* **DESCRIPTION OF THE TASK**:
The string "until" may appear in lines of the listing. Report each line where it does.

* **AVAILABLE DATA**:
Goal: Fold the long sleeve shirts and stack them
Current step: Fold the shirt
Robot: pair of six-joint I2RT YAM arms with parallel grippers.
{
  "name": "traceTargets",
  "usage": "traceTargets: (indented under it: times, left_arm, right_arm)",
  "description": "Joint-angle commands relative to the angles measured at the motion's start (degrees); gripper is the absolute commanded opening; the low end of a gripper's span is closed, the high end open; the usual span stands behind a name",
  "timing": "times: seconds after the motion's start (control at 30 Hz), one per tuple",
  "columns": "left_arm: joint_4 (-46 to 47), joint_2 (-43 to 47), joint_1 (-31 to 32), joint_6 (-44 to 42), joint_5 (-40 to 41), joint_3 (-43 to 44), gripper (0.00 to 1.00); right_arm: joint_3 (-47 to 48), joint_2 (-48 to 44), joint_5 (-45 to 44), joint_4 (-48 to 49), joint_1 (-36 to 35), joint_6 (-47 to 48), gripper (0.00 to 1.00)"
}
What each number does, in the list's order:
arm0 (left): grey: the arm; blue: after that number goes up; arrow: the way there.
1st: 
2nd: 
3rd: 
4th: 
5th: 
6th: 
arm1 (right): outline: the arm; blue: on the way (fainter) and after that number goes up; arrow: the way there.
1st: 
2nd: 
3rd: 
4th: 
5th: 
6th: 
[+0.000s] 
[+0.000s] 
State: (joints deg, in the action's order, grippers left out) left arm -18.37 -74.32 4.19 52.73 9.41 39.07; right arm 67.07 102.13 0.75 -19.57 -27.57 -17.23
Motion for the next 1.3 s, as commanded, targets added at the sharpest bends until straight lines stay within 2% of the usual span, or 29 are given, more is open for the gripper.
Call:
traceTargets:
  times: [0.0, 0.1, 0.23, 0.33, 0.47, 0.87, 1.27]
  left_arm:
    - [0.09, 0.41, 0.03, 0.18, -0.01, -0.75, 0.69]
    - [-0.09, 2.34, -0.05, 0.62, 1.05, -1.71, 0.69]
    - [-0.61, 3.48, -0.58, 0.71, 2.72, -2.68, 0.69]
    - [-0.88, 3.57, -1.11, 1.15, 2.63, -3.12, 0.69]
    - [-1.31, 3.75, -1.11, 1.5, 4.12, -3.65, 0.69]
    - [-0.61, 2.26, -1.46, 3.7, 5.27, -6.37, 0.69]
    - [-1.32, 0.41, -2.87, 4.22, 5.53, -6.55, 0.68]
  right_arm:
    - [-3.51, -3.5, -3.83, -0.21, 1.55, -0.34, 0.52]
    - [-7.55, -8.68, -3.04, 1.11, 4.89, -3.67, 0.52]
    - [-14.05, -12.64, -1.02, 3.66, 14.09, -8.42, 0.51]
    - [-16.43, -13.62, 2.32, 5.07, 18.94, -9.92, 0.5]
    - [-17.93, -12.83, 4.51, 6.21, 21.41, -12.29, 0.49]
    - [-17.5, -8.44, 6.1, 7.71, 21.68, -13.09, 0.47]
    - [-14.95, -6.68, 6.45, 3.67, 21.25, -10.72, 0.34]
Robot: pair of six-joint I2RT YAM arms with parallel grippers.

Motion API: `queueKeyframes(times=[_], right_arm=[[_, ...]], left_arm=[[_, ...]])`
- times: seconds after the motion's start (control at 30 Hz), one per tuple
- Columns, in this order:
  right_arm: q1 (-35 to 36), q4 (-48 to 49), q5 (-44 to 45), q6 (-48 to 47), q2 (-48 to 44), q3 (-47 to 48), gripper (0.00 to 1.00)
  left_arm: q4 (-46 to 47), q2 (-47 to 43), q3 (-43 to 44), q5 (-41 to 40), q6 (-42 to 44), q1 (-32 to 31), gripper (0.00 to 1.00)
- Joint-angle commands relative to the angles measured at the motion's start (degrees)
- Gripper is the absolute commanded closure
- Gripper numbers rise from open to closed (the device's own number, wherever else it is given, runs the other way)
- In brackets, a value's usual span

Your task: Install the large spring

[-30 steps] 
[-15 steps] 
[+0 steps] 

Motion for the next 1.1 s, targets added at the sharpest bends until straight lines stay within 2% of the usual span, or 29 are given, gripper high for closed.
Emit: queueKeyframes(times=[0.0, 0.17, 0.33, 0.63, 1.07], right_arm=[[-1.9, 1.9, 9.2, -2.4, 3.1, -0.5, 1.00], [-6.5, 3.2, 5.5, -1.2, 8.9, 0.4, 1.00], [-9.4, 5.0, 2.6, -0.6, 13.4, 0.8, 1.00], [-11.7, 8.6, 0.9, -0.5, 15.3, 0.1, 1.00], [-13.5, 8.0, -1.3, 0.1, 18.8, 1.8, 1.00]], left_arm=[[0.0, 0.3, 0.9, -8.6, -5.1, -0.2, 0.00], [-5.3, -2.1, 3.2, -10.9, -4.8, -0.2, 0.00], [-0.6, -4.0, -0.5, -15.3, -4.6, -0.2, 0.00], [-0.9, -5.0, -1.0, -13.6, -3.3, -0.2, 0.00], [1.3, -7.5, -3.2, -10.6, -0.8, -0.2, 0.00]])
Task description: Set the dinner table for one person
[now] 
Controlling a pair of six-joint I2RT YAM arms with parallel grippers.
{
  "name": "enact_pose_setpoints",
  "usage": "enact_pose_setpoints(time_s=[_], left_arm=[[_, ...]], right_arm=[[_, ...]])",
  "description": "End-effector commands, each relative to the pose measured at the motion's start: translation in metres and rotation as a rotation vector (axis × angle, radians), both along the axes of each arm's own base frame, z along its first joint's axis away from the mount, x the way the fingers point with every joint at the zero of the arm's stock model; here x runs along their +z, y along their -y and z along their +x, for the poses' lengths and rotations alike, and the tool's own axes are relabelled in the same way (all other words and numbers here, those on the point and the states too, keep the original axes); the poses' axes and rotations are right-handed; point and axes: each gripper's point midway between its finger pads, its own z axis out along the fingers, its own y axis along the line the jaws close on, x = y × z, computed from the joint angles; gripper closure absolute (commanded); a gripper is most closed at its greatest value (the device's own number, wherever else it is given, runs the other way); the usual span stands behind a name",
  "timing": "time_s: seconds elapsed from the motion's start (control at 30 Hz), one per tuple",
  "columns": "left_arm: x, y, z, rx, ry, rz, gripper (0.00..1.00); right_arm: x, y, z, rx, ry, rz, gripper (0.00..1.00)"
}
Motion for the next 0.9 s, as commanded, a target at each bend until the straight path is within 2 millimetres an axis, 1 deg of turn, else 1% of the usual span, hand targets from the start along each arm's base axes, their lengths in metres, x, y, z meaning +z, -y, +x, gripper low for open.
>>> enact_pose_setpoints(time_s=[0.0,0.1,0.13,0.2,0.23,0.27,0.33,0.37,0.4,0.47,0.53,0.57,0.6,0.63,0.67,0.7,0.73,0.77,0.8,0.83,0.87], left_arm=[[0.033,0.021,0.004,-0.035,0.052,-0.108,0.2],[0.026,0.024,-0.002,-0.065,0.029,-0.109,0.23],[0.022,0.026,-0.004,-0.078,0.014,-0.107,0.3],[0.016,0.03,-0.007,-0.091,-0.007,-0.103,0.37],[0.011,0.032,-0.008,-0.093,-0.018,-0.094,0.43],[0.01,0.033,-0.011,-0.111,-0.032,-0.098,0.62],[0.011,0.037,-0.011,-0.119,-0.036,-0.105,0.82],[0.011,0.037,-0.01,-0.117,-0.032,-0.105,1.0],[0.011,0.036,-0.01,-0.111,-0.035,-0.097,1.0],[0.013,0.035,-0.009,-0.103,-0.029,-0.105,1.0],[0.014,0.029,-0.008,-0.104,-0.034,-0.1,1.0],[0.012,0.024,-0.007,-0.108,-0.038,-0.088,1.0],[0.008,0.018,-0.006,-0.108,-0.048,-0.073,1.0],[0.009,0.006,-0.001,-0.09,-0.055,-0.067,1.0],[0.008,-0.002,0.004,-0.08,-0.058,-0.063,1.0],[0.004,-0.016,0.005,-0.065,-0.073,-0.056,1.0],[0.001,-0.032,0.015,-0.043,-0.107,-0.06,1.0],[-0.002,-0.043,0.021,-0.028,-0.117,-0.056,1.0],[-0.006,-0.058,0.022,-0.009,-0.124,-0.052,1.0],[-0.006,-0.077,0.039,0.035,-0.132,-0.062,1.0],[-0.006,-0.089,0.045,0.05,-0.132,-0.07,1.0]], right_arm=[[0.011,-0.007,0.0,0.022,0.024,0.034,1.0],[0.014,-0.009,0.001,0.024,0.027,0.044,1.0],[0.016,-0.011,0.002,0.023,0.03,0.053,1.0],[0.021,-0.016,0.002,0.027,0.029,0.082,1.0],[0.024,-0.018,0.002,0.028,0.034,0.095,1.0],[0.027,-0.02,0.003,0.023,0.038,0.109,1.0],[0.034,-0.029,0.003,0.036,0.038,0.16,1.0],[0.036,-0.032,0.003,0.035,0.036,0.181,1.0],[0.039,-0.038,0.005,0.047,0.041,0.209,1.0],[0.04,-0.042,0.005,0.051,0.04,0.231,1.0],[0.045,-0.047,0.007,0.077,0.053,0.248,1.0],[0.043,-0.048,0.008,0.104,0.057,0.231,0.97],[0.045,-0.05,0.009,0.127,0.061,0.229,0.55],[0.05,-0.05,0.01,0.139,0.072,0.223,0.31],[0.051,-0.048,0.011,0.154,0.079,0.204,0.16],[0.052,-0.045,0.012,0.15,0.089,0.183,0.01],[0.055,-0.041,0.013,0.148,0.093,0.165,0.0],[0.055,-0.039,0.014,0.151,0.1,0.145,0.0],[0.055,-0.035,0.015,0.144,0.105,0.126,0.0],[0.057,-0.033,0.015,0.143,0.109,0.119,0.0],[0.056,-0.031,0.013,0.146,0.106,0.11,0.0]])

* **SOLUTION FOR THIS EXERCISE**:
Motion for the next 1.3 s, as commanded, targets added at the sharpest bends until straight lines stay within 2% of the usual span, or 29 are given, more is open for the gripper.
Motion for the next 1.1 s, targets added at the sharpest bends until straight lines stay within 2% of the usual span, or 29 are given, gripper high for closed.
Motion for the next 0.9 s, as commanded, a target at each bend until the straight path is within 2 millimetres an axis, 1 deg of turn, else 1% of the usual span, hand targets from the start along each arm's base axes, their lengths in metres, x, y, z meaning +z, -y, +x, gripper low for open.

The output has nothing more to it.